Hi!
After some exploratory analysis of whole exome sequencing experiments and the coverage of particular regions, I ran into some unusual but consistent places where the coverage is small or practically non-existent regardless of the fact it overlaps a bait region. Most of them can be explained by extreme GC content, but some of them are problematic for reasons unclear to me. Especially puzzling is the HRNR gene which has a zero-coverage region in the region 152190000-152190100 (b37 build) for almost every BAM file I visualized. This includes both Agilent Sure Select v5 and SeqCap 3.0 capture kits, which each contain a different baiting region over it. GC content is around 60% in that region, and although the surrounding regions contain many reads that multi-map, I do not see the reason for this particular hole.
Any thoughts on the cause would be appreciated.
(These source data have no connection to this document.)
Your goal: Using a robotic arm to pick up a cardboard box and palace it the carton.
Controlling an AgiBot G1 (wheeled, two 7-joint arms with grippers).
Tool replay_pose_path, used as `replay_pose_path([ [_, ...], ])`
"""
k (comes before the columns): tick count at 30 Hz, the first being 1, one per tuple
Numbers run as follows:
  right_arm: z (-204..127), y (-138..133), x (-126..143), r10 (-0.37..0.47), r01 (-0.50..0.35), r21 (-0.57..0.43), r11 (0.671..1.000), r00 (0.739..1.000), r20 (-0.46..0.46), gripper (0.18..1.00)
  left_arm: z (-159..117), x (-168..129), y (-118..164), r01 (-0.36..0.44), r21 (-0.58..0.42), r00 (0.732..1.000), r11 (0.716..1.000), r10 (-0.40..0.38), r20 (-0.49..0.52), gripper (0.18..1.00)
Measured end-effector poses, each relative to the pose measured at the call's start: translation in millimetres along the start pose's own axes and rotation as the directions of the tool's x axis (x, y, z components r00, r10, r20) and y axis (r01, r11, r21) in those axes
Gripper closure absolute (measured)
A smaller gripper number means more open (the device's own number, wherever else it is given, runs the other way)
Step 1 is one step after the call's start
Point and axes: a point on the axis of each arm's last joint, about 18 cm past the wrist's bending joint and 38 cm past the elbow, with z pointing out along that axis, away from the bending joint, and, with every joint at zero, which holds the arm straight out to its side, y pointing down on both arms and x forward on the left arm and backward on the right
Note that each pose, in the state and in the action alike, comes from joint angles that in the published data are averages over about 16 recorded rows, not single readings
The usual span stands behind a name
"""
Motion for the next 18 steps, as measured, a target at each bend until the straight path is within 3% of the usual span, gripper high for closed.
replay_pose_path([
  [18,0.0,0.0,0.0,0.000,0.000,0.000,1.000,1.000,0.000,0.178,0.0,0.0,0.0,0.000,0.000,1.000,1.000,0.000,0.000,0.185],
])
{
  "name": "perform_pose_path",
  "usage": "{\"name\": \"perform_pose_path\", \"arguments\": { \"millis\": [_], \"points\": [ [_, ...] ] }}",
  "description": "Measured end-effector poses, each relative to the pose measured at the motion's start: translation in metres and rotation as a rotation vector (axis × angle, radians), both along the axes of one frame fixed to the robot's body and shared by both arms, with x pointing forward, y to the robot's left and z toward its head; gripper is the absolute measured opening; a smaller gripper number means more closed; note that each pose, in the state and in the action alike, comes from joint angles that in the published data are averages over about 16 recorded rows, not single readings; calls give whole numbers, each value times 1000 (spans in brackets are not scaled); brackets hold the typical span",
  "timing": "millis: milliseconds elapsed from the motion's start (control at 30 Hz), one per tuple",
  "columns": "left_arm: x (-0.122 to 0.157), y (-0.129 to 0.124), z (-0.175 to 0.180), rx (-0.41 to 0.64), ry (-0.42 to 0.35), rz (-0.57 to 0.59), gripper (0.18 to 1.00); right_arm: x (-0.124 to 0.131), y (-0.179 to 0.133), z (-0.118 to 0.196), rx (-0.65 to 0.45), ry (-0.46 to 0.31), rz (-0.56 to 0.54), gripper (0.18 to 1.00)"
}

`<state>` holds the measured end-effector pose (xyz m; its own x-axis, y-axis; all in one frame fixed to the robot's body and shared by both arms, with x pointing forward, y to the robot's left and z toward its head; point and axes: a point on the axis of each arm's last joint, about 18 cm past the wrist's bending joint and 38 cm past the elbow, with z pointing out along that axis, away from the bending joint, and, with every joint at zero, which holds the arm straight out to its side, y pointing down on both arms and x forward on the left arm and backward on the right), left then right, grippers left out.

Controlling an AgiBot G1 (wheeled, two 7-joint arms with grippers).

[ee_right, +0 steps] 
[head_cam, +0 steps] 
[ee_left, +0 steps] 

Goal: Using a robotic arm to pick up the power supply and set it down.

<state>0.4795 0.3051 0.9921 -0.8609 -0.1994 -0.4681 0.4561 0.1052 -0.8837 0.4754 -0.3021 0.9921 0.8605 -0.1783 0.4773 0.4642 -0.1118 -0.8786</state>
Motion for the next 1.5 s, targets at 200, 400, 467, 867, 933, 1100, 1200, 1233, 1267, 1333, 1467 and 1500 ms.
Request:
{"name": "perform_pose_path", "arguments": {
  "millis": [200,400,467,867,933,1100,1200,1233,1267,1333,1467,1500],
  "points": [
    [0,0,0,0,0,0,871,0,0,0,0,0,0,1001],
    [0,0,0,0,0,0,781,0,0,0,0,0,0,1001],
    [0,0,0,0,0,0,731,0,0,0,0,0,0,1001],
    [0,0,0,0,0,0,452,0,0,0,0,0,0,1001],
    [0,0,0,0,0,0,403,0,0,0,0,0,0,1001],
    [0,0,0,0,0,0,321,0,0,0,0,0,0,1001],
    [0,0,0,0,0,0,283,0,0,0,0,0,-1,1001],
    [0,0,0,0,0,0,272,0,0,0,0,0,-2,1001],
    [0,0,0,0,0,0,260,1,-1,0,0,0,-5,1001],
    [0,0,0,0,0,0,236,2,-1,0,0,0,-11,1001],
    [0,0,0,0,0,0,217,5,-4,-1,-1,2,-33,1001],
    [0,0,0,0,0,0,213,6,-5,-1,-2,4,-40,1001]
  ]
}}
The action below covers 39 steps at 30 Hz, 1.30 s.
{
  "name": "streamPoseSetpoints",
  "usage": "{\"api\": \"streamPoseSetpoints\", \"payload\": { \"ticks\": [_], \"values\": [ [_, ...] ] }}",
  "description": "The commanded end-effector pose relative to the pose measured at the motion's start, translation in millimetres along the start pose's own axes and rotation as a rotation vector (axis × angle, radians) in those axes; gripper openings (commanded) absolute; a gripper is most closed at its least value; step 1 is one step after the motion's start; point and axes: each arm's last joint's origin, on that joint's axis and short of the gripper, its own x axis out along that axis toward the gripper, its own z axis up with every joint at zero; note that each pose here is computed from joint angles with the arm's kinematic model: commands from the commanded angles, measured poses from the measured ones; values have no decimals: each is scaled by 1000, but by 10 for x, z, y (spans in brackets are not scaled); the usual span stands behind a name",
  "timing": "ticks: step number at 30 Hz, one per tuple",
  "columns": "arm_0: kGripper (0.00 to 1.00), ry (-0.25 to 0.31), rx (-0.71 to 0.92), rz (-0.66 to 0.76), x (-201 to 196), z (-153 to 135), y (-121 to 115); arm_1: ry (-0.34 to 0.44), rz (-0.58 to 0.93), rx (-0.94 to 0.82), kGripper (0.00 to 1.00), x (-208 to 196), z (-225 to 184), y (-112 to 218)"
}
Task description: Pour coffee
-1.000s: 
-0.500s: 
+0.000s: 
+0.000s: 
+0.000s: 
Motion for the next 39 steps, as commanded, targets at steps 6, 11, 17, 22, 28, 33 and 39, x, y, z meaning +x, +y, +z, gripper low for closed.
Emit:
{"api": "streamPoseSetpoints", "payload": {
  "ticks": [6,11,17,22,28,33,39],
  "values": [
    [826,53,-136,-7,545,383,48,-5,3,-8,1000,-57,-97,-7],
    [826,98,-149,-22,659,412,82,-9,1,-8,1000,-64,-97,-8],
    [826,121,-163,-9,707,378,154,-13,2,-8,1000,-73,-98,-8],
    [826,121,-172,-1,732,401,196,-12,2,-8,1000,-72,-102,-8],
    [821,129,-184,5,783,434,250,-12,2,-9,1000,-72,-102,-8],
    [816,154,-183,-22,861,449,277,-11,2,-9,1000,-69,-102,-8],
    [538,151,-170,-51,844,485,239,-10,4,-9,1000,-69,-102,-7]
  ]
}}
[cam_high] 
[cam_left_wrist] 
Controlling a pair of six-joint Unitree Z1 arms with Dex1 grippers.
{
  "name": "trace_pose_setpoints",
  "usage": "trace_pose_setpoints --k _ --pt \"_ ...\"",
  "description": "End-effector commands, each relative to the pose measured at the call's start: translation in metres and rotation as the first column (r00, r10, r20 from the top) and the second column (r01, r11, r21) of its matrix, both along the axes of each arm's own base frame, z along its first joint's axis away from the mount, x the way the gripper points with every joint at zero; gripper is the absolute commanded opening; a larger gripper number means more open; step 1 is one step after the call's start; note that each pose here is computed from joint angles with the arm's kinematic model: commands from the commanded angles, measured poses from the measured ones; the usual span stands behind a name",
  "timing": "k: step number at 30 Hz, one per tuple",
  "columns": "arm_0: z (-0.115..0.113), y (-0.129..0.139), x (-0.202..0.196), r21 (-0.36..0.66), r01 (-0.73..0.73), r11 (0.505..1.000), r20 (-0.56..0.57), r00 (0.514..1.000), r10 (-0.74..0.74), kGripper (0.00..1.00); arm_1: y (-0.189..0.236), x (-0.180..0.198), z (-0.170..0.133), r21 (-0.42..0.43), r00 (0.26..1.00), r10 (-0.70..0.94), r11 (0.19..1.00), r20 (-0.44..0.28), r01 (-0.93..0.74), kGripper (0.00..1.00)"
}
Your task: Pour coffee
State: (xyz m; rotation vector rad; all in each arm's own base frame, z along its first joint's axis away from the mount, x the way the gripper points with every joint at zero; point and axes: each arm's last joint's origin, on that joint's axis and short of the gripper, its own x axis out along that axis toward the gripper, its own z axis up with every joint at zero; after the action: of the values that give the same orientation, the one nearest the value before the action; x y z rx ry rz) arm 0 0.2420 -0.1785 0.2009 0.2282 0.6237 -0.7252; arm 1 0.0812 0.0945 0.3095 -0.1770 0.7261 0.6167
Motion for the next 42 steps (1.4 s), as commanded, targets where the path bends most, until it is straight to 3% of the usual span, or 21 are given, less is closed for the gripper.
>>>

Thanks in advance, people!
Hello Kevin!
Thank you for the comment, it is very insightful, and thanks for direct links that illustrate the problem. I did actually blast the sequence, but didn't focus on it because I assumed that the process goes both ways - that such homologous regions exchange reads rather than plain steal them. It is clear now I was wrong :)
I would also say that there could be more contributing factors - I noticed that whole genome sequencing samples do not exhibit this drop, which was tested on both real and simulated data. Could it be that hybrid capture is somehow problematic at this region?
Hey, yes, by all means, this is not going to be the sole problem. This 'read robbing' by regions of sequence similarity does indeed work in both ways and I would have hoped for even a few reads mapping to HRNR in all of your samples. I am certain that it is part of the problem, though.
As to which you've alluded, certain regions of the genome are just very difficult to sequence, for whatever reasons. I think that we are still trying to understand why. One colleague of mine at the University of Leicester in the UK has been researching thermodynamically ultra fastened (TUF) regions, which are essentially those that resists denaturation at temperatures >100 Celcius and therefore remain inaccessible to the primers used during the sequencing run (but you may get some denaturation). Here is some of that work, if interested:
Other than that, things that I think about are folding of the DNA molecule, i.e., if a region of DNA is buried in the chromatin, then it may remain somewhat inaccessible (although many genes are obviously near the surface, otherwise, they would not be transcribed by TFs in the nucleus). However, I am convinced that, for example, certain SNPs can shape the chromatin landscape and thus make certain genomic regions less accessible in certain individuals compared to others. This is all just hypothesis but based on previous literature.
One thing that people are now beginning to do more and more is ATAC-seq, which essentially checks chromatin accessibility at a region of interest. You may wish to consider that, funding permitted.
Another thing, when I look at that region on the UCSC, is that an antisense transcript called FLG-AS1 runs past both FLG2 and HRNR, but I cannot think how/if this could affect the hybridisation of your probes, but may merely help to explain better what's going on at this particular locus.
Interesting indeed. I cannot get any info on it. Th wiki page lists the RNA as protein: https://en.wikipedia.org/wiki/FLG-AS1 :)
It is a 300K long gene. Could it somehow interfere with capture with its transcript?
I think that the Wikipedia article is mistaken in calling it a protein. I wasn't aware that antisense transcripts were translated into proteins because they simply don't have the correct sequences to initiate the process!
An antisense is more likely to affect transcription of it's corresponding sense-strand transcripts. If they are transcribed at the same time, for example, the antisense RNA can bind to the sense mRNA and block translation. The presence of the transcriptional machinery on both the sense and antisense strands at the same time can also prevent the act of transcription itself because the molecules literally block each other.
The other possibilities that come to mind are that the hybridisation probes in your kit may have degraded (they can degrade in a biased fashion), and/or that your DNA itself was slightly degraded, which would only come out via gel electrophoresis and not necessarily looking at concentration or A260/A280.